■ Task directions: The records below need copying. Match each line exactly.

Collected data entries:

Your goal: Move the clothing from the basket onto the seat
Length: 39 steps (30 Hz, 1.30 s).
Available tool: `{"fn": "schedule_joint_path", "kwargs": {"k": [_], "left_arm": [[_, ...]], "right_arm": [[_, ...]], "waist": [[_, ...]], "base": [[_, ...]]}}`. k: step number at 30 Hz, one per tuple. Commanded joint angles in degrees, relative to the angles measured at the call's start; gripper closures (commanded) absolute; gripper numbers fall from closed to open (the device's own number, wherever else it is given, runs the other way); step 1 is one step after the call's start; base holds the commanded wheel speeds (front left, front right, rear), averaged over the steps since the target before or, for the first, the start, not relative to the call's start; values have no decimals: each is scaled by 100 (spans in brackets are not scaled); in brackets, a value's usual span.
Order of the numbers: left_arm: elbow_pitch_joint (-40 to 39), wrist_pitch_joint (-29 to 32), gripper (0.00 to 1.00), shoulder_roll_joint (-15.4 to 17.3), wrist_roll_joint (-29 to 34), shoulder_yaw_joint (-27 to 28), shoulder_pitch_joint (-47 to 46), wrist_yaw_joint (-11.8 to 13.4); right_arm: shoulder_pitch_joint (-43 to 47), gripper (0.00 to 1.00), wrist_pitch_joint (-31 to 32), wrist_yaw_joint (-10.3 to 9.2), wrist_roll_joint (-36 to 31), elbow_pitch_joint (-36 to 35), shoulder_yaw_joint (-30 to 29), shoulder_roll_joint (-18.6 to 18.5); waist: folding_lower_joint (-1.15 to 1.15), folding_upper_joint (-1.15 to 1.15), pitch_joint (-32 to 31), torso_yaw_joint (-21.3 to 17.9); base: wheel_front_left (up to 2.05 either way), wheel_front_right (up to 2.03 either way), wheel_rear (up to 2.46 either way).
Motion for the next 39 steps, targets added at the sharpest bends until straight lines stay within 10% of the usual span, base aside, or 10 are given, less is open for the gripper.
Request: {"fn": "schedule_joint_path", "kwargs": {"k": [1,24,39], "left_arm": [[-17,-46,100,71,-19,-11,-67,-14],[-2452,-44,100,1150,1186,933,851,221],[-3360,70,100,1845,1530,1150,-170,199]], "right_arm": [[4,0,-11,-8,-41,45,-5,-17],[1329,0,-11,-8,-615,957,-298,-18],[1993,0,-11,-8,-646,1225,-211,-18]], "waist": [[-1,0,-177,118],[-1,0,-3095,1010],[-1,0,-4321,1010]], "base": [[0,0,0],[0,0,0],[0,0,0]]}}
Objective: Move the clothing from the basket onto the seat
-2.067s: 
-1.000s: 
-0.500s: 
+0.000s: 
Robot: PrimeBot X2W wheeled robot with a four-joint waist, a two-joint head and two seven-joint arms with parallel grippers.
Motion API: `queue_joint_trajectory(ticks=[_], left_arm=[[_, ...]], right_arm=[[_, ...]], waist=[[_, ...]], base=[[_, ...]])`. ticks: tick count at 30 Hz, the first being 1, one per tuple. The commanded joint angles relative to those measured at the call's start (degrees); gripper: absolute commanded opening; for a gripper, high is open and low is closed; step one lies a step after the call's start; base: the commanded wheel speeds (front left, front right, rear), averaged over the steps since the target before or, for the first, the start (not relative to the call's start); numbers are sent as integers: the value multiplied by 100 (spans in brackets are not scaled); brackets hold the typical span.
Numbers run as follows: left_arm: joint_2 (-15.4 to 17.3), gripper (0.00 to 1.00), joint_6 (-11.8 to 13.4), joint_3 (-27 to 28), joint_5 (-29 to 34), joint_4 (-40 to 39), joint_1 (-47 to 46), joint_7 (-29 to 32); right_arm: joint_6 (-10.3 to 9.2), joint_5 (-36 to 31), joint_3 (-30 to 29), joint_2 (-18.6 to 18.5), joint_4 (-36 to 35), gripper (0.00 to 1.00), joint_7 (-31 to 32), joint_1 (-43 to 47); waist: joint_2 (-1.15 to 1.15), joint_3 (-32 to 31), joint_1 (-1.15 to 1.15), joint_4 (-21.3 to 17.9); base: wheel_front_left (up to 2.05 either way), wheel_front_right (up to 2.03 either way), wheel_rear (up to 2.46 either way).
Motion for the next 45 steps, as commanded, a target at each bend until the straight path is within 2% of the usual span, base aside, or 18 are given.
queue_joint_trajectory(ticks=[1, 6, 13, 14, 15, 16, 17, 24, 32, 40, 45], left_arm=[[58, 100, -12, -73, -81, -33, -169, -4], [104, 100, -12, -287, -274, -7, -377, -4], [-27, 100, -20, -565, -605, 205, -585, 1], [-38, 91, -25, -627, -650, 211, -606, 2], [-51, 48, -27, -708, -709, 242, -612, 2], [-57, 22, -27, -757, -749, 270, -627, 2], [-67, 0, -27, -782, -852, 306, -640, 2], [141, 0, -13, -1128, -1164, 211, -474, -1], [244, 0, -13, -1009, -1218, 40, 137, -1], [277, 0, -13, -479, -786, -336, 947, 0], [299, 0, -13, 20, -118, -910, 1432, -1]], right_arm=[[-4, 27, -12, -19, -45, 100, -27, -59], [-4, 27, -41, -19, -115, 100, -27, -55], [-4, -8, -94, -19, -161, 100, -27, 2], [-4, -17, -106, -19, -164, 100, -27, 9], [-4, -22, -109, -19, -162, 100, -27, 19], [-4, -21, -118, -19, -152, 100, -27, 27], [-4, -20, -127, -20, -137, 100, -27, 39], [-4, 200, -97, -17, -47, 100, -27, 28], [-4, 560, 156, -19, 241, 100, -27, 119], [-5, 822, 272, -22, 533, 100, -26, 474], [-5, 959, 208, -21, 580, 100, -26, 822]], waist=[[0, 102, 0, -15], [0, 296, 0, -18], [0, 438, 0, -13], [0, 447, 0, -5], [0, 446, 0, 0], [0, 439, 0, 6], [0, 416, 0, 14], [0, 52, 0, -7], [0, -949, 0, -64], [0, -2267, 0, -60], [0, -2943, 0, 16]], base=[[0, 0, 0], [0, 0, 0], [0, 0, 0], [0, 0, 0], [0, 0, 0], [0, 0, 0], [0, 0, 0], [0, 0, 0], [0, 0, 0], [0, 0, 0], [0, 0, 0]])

■ Solution:
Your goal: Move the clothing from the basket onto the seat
Length: 39 steps (30 Hz, 1.30 s).
Available tool: `{"fn": "schedule_joint_path", "kwargs": {"k": [_], "left_arm": [[_, ...]], "right_arm": [[_, ...]], "waist": [[_, ...]], "base": [[_, ...]]}}`. k: step number at 30 Hz, one per tuple. Commanded joint angles in degrees, relative to the angles measured at the call's start; gripper closures (commanded) absolute; gripper numbers fall from closed to open (the device's own number, wherever else it is given, runs the other way); step 1 is one step after the call's start; base holds the commanded wheel speeds (front left, front right, rear), averaged over the steps since the target before or, for the first, the start, not relative to the call's start; values have no decimals: each is scaled by 100 (spans in brackets are not scaled); in brackets, a value's usual span.
Order of the numbers: left_arm: elbow_pitch_joint (-40 to 39), wrist_pitch_joint (-29 to 32), gripper (0.00 to 1.00), shoulder_roll_joint (-15.4 to 17.3), wrist_roll_joint (-29 to 34), shoulder_yaw_joint (-27 to 28), shoulder_pitch_joint (-47 to 46), wrist_yaw_joint (-11.8 to 13.4); right_arm: shoulder_pitch_joint (-43 to 47), gripper (0.00 to 1.00), wrist_pitch_joint (-31 to 32), wrist_yaw_joint (-10.3 to 9.2), wrist_roll_joint (-36 to 31), elbow_pitch_joint (-36 to 35), shoulder_yaw_joint (-30 to 29), shoulder_roll_joint (-18.6 to 18.5); waist: folding_lower_joint (-1.15 to 1.15), folding_upper_joint (-1.15 to 1.15), pitch_joint (-32 to 31), torso_yaw_joint (-21.3 to 17.9); base: wheel_front_left (up to 2.05 either way), wheel_front_right (up to 2.03 either way), wheel_rear (up to 2.46 either way).
Motion for the next 39 steps, targets added at the sharpest bends until straight lines stay within 10% of the usual span, base aside, or 10 are given, less is open for the gripper.
Request: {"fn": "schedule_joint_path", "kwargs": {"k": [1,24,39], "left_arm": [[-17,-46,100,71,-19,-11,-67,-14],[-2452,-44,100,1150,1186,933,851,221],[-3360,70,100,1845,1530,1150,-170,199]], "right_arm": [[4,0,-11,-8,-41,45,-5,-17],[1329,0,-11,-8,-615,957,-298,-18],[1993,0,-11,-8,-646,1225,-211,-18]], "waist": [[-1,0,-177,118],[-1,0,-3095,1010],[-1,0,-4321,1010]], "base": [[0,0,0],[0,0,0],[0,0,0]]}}
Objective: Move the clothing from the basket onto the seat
-2.067s: 
-1.000s: 
-0.500s: 
+0.000s: 
Robot: PrimeBot X2W wheeled robot with a four-joint waist, a two-joint head and two seven-joint arms with parallel grippers.
Motion API: `queue_joint_trajectory(ticks=[_], left_arm=[[_, ...]], right_arm=[[_, ...]], waist=[[_, ...]], base=[[_, ...]])`. ticks: tick count at 30 Hz, the first being 1, one per tuple. The commanded joint angles relative to those measured at the call's start (degrees); gripper: absolute commanded opening; for a gripper, high is open and low is closed; step one lies a step after the call's start; base: the commanded wheel speeds (front left, front right, rear), averaged over the steps since the target before or, for the first, the start (not relative to the call's start); numbers are sent as integers: the value multiplied by 100 (spans in brackets are not scaled); brackets hold the typical span.
Numbers run as follows: left_arm: joint_2 (-15.4 to 17.3), gripper (0.00 to 1.00), joint_6 (-11.8 to 13.4), joint_3 (-27 to 28), joint_5 (-29 to 34), joint_4 (-40 to 39), joint_1 (-47 to 46), joint_7 (-29 to 32); right_arm: joint_6 (-10.3 to 9.2), joint_5 (-36 to 31), joint_3 (-30 to 29), joint_2 (-18.6 to 18.5), joint_4 (-36 to 35), gripper (0.00 to 1.00), joint_7 (-31 to 32), joint_1 (-43 to 47); waist: joint_2 (-1.15 to 1.15), joint_3 (-32 to 31), joint_1 (-1.15 to 1.15), joint_4 (-21.3 to 17.9); base: wheel_front_left (up to 2.05 either way), wheel_front_right (up to 2.03 either way), wheel_rear (up to 2.46 either way).
Motion for the next 45 steps, as commanded, a target at each bend until the straight path is within 2% of the usual span, base aside, or 18 are given.
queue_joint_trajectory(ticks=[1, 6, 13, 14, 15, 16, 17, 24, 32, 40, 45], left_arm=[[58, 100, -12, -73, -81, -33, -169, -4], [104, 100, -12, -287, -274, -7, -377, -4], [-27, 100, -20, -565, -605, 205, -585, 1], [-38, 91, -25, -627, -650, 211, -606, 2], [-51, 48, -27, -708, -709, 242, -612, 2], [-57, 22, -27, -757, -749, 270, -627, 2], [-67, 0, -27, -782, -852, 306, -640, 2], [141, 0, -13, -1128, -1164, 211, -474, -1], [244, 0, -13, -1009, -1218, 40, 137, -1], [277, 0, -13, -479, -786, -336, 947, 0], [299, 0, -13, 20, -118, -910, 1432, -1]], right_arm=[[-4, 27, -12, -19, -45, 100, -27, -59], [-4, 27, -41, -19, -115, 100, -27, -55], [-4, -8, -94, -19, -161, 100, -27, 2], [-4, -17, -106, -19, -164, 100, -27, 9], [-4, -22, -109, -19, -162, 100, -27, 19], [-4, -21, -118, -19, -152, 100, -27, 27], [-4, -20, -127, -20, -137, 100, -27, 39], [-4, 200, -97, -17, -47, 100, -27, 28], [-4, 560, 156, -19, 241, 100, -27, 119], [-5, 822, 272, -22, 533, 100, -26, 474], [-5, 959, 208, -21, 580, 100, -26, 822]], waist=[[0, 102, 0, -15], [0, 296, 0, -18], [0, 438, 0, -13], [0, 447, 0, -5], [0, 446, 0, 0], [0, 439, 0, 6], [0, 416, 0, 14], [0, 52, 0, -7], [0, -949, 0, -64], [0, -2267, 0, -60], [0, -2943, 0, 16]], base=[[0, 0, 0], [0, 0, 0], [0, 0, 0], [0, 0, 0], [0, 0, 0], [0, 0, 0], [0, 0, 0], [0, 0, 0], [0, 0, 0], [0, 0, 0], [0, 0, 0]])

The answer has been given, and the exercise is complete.